Detto ciò, una Juve che porta a casa - a mani basse – anche l’ottavo scudetto, è un modello vincente. Un riferimento nazionale per tutti, ma forse non proprio un esempio da seguire. In fondo, la Juve vince facile, ma con una rosa dove anche le riserve sono più forti di molti titolari tra gli avversari (ad eccezione della prima Juve di Conte, inferiore al Milan di Allegri). E con una società di livello internazionale. Tuttavia, chi vince fa scuola.

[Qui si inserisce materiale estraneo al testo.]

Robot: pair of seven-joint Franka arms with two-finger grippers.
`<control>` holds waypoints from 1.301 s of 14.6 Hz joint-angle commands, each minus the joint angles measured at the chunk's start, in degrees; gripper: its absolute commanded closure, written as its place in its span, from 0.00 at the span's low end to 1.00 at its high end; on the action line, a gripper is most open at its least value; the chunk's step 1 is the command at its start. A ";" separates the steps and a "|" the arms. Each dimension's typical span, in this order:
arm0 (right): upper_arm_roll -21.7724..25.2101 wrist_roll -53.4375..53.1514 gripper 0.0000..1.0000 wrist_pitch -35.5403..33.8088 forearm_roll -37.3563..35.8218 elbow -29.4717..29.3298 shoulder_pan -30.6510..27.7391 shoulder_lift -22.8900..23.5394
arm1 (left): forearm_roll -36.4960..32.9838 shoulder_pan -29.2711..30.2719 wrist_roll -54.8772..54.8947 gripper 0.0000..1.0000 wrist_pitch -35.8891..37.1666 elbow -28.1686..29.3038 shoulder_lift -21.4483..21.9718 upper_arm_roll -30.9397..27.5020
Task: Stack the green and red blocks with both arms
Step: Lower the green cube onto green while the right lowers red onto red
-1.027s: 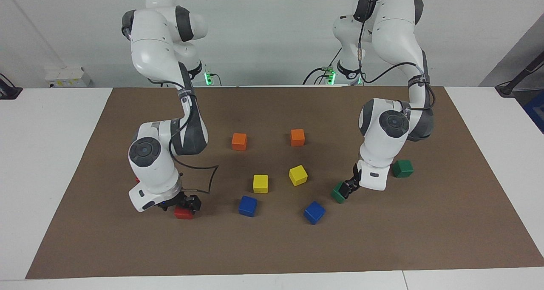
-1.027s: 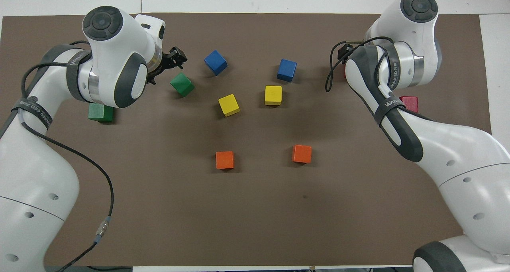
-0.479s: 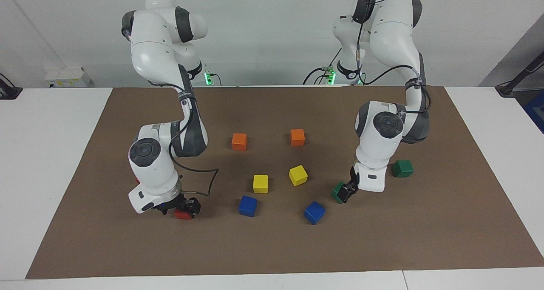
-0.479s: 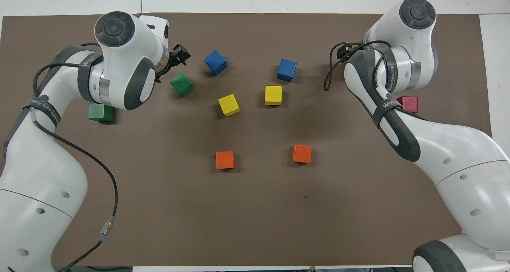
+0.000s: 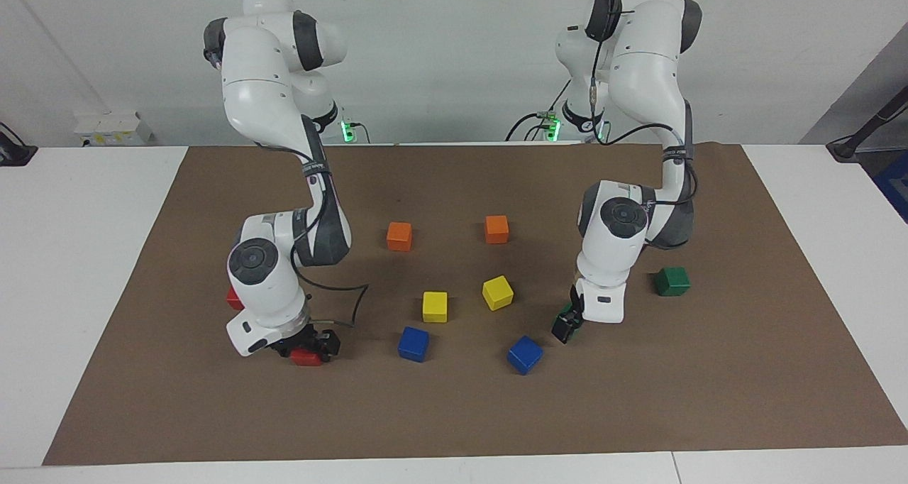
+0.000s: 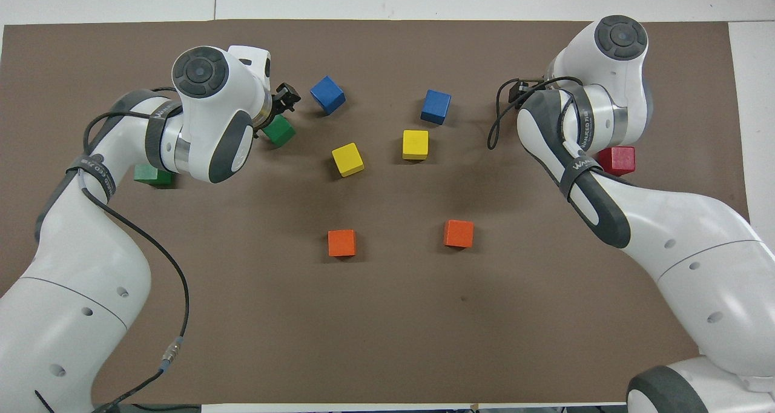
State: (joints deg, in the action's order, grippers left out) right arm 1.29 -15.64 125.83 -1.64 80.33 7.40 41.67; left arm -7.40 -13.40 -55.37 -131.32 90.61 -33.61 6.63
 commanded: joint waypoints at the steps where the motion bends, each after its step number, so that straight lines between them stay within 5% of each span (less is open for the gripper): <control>1: -0.50 -1.32 1.00 0.04 -0.82 2.91 -0.19 -1.85 | -1.56 -0.75 -1.94 0.00 -1.58 1.23 0.39 -0.83; 9: -0.41 3.48 1.00 -11.55 -0.73 2.11 -2.21 -8.51 | -1.56 -1.10 -3.78 0.00 -5.09 5.19 1.01 -0.83; 10: -0.41 5.25 1.00 -12.35 -0.73 3.25 -3.26 -10.45 | -1.47 -1.11 -3.87 0.39 -4.22 4.75 1.09 -0.83; 11: -0.41 6.49 1.00 -12.62 -0.73 6.04 -4.05 -12.73 | -1.65 -1.02 -3.61 0.99 -2.91 4.05 1.09 -0.83; 16: -0.41 15.01 1.00 -4.39 -0.73 24.14 -8.88 -24.42 | -1.82 -0.58 -0.11 1.00 14.48 -7.19 1.26 -0.39; 19: -0.41 18.88 1.00 0.38 -0.73 30.67 -11.17 -27.69 | -1.12 3.18 18.38 1.00 18.72 -2.40 8.10 -0.65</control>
State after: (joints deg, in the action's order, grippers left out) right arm 1.57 0.39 122.23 -1.64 103.69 -2.05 18.61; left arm -7.85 -13.07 -47.69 -115.74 83.93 -31.03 6.21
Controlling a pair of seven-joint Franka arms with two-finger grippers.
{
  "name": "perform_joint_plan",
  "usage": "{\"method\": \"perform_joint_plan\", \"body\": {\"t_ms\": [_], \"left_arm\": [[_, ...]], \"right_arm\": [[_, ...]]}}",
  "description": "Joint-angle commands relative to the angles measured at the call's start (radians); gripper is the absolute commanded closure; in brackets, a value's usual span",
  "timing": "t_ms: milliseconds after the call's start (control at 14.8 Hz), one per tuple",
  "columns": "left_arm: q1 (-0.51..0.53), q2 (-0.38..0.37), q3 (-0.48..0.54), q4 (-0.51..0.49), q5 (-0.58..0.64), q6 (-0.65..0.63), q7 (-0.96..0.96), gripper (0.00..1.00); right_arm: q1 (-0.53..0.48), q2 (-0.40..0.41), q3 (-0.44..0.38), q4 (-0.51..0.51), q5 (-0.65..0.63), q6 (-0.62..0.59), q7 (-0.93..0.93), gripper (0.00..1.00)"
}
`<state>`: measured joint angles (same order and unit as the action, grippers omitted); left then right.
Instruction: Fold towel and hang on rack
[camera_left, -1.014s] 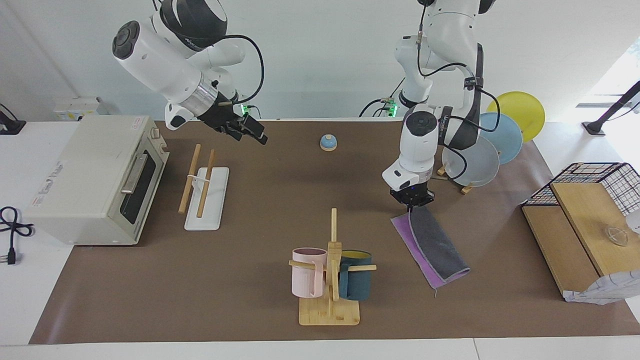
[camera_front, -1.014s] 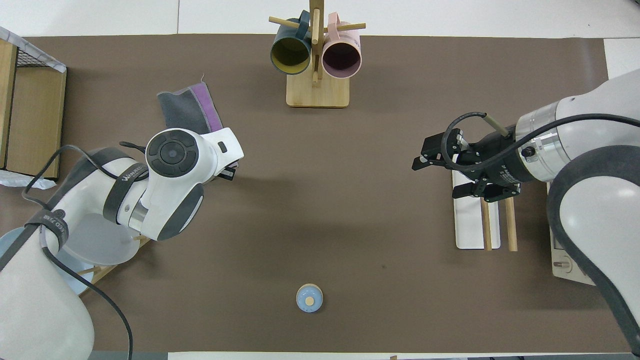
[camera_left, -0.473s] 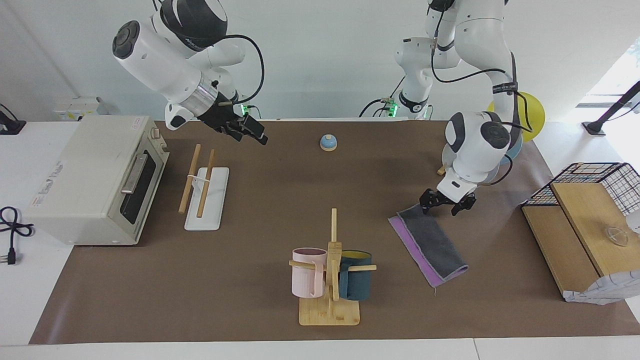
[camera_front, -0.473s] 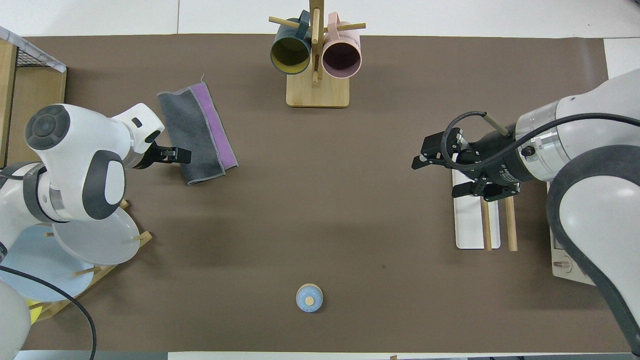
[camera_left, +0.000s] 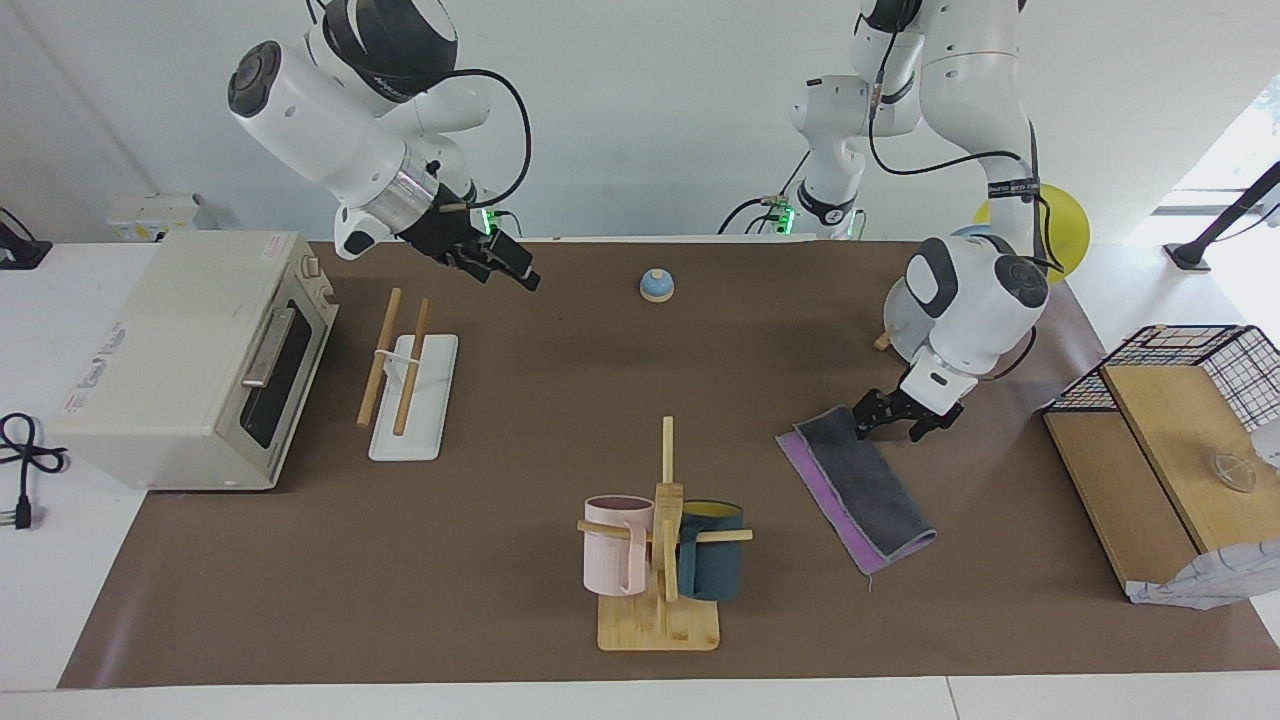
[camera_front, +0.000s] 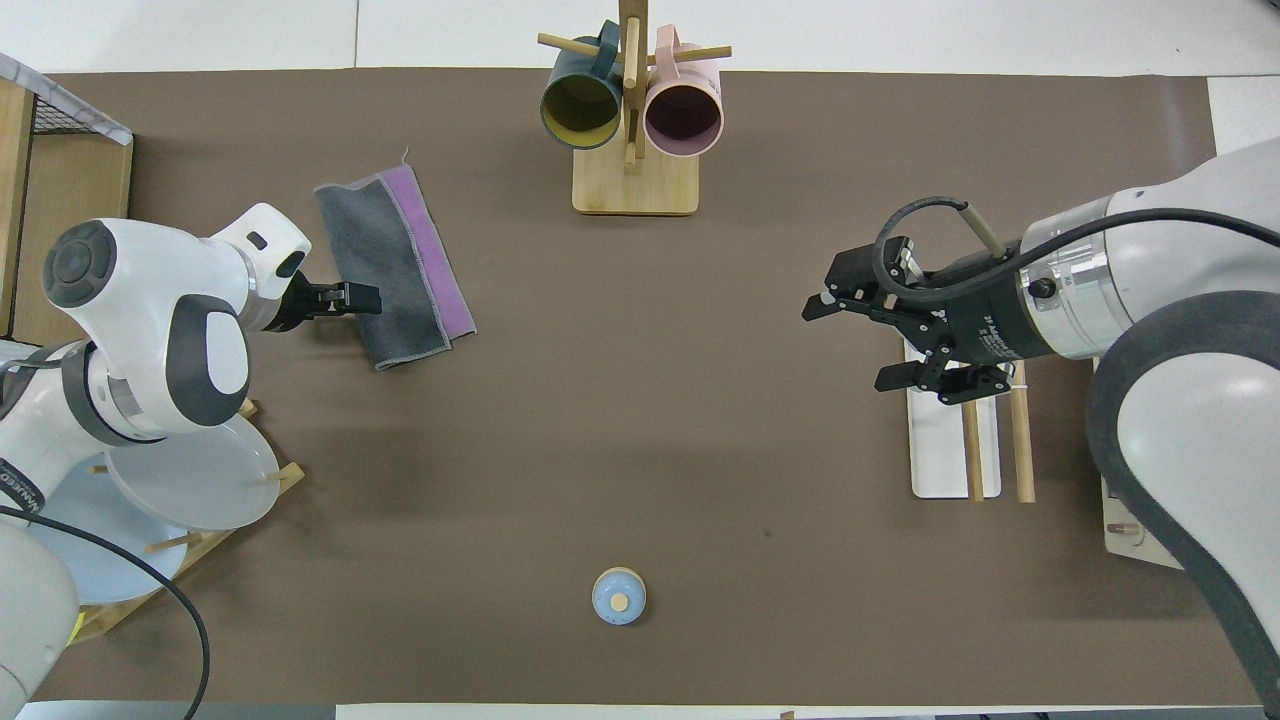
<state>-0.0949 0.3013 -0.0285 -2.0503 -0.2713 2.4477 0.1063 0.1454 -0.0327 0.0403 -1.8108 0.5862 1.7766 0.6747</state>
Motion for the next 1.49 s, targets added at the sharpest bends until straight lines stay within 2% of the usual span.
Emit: {"method": "perform_joint_plan", "body": {"t_ms": [0, 203, 406, 609, 744, 879, 947, 1285, 1420], "left_arm": [[0.0, 0.022, -0.005, 0.027, -0.029, 0.014, 0.016, 0.0], [-0.005, 0.025, -0.011, 0.028, -0.08, 0.017, 0.016, 0.09], [-0.005, 0.028, -0.011, 0.028, -0.085, 0.019, 0.016, 0.3], [-0.006, 0.03, -0.011, 0.027, -0.085, 0.017, 0.015, 0.49], [-0.006, 0.03, -0.011, 0.025, -0.086, 0.017, 0.015, 0.7], [-0.006, 0.028, -0.01, 0.021, -0.088, 0.016, 0.012, 0.98], [-0.006, 0.028, -0.01, 0.021, -0.088, 0.014, 0.009, 1.0], [0.003, 0.025, -0.011, 0.025, -0.088, -0.003, -0.002, 1.0], [0.014, 0.013, -0.011, 0.053, -0.094, -0.071, -0.032, 1.0]], "right_arm": [[0.01, -0.018, 0.001, -0.025, 0.024, 0.023, 0.026, 0.0], [0.008, -0.016, 0.001, -0.018, 0.026, 0.015, 0.026, 0.0], [0.003, -0.019, 0.001, -0.025, 0.026, 0.024, 0.025, 0.0], [0.04, -0.022, 0.001, -0.036, 0.026, 0.059, 0.032, 0.0], [0.052, -0.022, 0.001, -0.035, 0.026, 0.067, 0.08, 0.0], [0.037, -0.012, 0.0, -0.015, 0.059, 0.064, 0.095, 0.0], [0.025, -0.009, -0.006, 0.002, 0.105, 0.06, 0.12, 0.0], [0.037, -0.016, -0.005, -0.035, 0.109, 0.134, 0.137, 0.0], [0.04, -0.012, -0.005, -0.033, 0.109, 0.156, 0.14, 0.0]]}}
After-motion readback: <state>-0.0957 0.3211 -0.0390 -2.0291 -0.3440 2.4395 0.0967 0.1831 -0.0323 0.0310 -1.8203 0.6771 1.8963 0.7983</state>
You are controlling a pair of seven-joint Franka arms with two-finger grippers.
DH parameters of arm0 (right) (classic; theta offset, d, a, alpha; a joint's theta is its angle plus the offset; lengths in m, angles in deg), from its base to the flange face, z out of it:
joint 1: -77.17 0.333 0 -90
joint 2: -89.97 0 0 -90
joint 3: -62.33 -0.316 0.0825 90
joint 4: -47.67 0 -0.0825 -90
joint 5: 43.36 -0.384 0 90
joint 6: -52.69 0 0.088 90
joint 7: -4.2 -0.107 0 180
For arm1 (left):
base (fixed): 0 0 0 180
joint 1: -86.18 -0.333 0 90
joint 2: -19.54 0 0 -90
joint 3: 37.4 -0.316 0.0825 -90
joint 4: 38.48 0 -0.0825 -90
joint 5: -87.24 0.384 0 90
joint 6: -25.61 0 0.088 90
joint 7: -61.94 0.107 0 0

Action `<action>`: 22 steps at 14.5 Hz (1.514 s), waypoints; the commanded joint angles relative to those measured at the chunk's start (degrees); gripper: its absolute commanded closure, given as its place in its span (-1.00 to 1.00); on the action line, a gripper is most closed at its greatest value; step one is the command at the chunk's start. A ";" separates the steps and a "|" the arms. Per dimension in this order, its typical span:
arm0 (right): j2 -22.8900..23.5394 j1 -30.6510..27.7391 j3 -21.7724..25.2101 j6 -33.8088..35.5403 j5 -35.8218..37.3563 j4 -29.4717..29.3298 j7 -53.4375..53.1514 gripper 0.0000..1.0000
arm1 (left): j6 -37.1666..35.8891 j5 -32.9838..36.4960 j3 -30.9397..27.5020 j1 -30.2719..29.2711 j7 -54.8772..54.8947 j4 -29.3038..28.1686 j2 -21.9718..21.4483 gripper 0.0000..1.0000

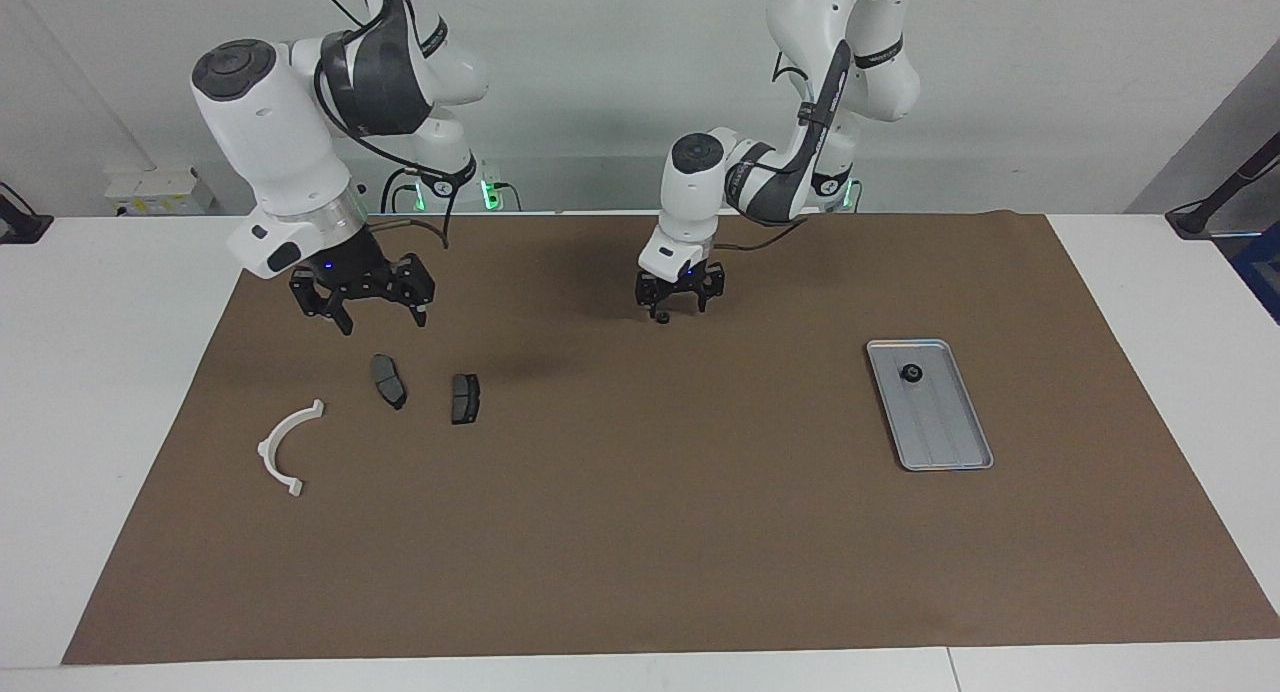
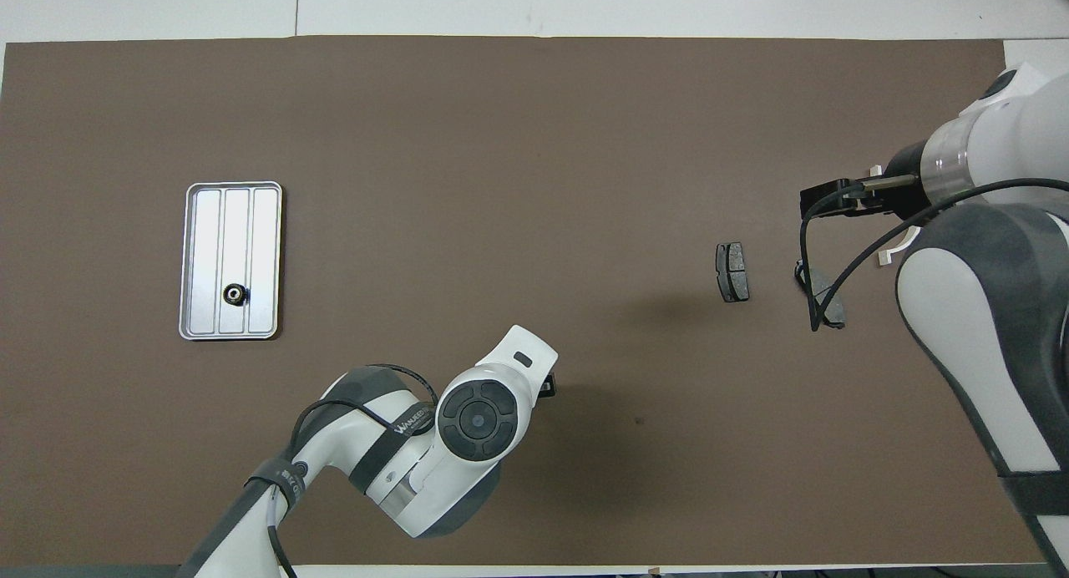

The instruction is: Pick bearing gear from pile to tray

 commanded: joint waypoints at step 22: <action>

Di conseguenza, il calcio ragionato, ovvero speculare, di cui Allegri ne è il massimo esponente, è il trend vincente da scimmiottare dalla A alla Lega Pro, passando per le giovanili. E poco importa se il calcio internazionale va in ben altra direzione e noi restiamo maestri a casa nostra. Non sono mica una casualità i risultati pietosi dei club in Europa e una nazionale che non fa più paura a nessuno. Il problema è che il calcio aziendale della Juve è sì produttivo, ma non è imitabile, nemmeno esportabile (con buona pace di Agnelli). Non si può immaginare un Frosinone o un Chievo vincere senza un’adeguata organizzazione di gioco, provando a dominare l’avversario “difendendosi” o puntando esclusivamente sulle giocate dei singoli per risolverla.
E nemmeno serve lo Stadio, Marotta, Conte o i parametri zero. Almeno non solo. La Juve, con il suo dominio, sta generando più confusione che certezze tra chi tenta di imitarla. Il problema è che il calcio non è solo sport, ma è anche una macchina ben oleata che produce denari in gran quantità. Ciò nonostante, la visione utilitaristica di questo sport non ne rappresenta la soluzione.
Se il calcio è lo sport più diffuso al mondo è per le logiche di spettacolo ad esso associate. Se pensiamo di limitarle o, peggio, di escluderle, diventa dannoso anche per chi campa da nababbo in un mondo dorato e ovattato per la passione di tutti noi. L’esasperazione del risultato a scapito del divertimento può andar bene in azienda, ma non è produttivo nello sport. Un calcio tutto tattica varrebbe la bellezza di una partita di scacchi, tutta tecnica un’esibizione da circo. Il connubio fra queste due componenti porta al risultato che va bene a tutti, dalla società agli appassionati. Che poi, chi gioca meglio e in maniera spettacolare ha più possibilità di vincere rispetto a chi applica, al calcio, cervellotiche alchimie prevalentemente tattiche.

Per quanto precede, sarebbe auspicabile spogliare questo bellissimo sport da logiche che ne zavorrano la crescita, avviando una ristrutturazione globale della visione del calcio nostrano, ormai tristemente desueta. Paradossalmente, c’è più gusto ad assistere ai programmi sportivi in TV tra una rissa verbale, un paio di tette e la classica polemica sugli arbitri, che andare allo stadio.
Addirittura si pensa alla partita come una pausa mistica, utile solo ad ispirare ore frenetiche sui social come un’arena virtuale per fagocitare insulti, verdetti e verità.
Riportiamo la chiesa al centro del villaggio, e lo spettacolo al centro del rettangolo di gioco. Ne vale la pena e conviene a tutti.